*** Given data ***

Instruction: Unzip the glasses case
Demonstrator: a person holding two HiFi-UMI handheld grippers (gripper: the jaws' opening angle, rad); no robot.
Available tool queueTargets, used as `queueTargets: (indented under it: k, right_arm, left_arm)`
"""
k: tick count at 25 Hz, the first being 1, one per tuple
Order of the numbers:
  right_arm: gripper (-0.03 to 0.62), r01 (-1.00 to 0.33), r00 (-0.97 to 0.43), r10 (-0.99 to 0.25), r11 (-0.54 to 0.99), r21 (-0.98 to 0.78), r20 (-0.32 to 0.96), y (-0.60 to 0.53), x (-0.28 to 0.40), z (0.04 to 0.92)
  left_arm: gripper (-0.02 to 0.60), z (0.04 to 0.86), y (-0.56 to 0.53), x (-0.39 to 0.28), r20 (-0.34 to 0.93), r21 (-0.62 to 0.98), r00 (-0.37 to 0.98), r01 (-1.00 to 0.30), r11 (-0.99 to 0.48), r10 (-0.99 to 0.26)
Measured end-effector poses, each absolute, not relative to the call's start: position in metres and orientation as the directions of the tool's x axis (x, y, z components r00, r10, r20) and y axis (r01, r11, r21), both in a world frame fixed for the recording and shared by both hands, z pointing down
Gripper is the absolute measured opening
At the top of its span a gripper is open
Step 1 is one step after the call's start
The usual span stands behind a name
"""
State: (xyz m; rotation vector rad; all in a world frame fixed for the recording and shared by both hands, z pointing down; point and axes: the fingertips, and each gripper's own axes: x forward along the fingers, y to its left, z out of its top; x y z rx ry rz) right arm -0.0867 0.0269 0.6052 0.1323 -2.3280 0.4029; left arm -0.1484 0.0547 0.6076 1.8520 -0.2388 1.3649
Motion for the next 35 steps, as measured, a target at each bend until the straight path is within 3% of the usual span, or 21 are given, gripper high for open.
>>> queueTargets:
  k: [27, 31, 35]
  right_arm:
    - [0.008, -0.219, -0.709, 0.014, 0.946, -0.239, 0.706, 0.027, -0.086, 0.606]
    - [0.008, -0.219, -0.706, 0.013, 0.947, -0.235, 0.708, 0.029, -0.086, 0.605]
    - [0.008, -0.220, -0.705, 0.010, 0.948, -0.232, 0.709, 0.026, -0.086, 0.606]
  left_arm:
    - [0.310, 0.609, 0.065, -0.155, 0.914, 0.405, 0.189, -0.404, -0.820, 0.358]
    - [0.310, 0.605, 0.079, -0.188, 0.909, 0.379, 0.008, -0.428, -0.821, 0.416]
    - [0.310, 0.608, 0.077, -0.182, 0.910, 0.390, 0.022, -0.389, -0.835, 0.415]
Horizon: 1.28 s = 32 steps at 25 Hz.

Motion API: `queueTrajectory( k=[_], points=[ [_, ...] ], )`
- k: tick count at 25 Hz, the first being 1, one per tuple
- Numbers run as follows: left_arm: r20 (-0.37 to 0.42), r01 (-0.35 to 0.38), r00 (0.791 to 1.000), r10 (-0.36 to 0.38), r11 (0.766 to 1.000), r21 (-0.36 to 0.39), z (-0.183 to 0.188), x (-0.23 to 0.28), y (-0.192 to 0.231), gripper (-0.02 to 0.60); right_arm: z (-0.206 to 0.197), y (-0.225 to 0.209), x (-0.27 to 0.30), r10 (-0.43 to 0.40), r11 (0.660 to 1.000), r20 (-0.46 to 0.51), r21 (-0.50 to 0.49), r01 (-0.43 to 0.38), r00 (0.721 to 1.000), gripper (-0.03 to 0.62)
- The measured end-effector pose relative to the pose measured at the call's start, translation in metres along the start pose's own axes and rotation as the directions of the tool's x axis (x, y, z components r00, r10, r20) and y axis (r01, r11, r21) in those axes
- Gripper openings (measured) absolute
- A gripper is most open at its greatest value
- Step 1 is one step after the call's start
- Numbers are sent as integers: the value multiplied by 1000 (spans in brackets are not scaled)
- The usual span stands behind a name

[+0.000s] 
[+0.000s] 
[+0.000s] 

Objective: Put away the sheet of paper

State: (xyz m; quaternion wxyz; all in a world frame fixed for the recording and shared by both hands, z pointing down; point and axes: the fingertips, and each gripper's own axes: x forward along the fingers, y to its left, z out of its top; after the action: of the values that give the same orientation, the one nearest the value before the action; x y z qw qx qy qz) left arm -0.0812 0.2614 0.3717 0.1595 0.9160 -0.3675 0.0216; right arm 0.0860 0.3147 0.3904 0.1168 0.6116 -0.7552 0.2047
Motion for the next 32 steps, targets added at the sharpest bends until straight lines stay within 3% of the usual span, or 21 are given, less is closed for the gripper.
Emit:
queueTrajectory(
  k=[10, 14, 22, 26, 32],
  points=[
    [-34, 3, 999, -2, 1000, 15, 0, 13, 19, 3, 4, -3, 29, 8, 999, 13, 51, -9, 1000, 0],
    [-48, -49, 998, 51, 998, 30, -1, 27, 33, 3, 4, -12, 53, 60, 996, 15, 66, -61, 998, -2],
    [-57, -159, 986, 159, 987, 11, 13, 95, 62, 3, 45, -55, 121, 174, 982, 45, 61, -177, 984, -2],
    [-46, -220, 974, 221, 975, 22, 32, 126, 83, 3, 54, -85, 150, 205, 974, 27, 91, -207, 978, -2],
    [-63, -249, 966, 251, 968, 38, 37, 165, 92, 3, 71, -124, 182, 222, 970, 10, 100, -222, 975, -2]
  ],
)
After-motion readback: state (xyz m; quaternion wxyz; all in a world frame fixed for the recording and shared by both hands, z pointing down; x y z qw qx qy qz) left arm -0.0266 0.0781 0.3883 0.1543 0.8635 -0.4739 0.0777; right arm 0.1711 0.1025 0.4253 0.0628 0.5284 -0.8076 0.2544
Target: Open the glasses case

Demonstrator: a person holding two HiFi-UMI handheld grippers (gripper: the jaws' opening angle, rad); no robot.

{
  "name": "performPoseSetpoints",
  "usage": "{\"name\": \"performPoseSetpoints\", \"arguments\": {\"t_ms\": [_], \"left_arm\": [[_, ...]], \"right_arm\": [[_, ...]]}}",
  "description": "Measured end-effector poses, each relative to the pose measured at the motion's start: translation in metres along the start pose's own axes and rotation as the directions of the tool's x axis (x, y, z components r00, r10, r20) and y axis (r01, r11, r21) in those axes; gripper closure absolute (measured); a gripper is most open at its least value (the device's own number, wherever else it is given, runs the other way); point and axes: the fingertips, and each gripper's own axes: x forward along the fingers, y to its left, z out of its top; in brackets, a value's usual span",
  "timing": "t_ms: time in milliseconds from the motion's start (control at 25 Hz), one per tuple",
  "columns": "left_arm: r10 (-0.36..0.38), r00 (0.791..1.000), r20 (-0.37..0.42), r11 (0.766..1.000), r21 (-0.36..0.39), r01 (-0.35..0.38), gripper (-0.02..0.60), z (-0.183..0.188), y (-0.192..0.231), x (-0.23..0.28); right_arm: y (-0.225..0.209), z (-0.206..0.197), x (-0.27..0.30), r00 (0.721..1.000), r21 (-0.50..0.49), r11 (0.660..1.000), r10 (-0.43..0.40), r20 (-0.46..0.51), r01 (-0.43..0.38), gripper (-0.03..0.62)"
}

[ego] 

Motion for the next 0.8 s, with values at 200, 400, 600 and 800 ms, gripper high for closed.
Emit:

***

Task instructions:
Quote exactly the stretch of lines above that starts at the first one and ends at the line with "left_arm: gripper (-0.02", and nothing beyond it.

Problem solution:
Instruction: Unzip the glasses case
Demonstrator: a person holding two HiFi-UMI handheld grippers (gripper: the jaws' opening angle, rad); no robot.
Available tool queueTargets, used as `queueTargets: (indented under it: k, right_arm, left_arm)`
"""
k: tick count at 25 Hz, the first being 1, one per tuple
Order of the numbers:
  right_arm: gripper (-0.03 to 0.62), r01 (-1.00 to 0.33), r00 (-0.97 to 0.43), r10 (-0.99 to 0.25), r11 (-0.54 to 0.99), r21 (-0.98 to 0.78), r20 (-0.32 to 0.96), y (-0.60 to 0.53), x (-0.28 to 0.40), z (0.04 to 0.92)
  left_arm: gripper (-0.02 to 0.60), z (0.04 to 0.86), y (-0.56 to 0.53), x (-0.39 to 0.28), r20 (-0.34 to 0.93), r21 (-0.62 to 0.98), r00 (-0.37 to 0.98), r01 (-1.00 to 0.30), r11 (-0.99 to 0.48), r10 (-0.99 to 0.26)

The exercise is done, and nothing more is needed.